● **WHAT THE TASK REQUIRES**: Go through the lines of the material and count the ones with the word "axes". Give that count alone.

● **RECORDED INFORMATION**:
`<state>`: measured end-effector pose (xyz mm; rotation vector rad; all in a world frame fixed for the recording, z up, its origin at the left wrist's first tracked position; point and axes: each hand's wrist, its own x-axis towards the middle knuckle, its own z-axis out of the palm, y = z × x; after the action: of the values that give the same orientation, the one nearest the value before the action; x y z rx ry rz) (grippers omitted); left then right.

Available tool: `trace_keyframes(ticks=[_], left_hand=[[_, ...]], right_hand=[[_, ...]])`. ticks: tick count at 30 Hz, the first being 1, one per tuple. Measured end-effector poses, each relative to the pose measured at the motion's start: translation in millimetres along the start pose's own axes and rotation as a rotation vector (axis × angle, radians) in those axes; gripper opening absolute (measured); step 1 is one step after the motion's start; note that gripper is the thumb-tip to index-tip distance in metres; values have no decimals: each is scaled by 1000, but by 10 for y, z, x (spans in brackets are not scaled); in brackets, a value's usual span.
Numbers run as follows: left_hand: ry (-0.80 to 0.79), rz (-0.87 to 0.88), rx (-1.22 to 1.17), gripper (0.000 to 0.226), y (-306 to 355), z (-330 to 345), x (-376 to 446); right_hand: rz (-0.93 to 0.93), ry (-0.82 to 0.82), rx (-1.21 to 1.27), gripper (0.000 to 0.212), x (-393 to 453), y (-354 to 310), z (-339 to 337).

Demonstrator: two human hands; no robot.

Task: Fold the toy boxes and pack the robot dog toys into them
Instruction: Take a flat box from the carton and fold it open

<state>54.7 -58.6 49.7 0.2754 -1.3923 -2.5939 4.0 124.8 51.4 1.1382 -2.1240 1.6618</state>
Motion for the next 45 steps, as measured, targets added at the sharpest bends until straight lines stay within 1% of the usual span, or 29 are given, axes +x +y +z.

● **ANSWER**: 3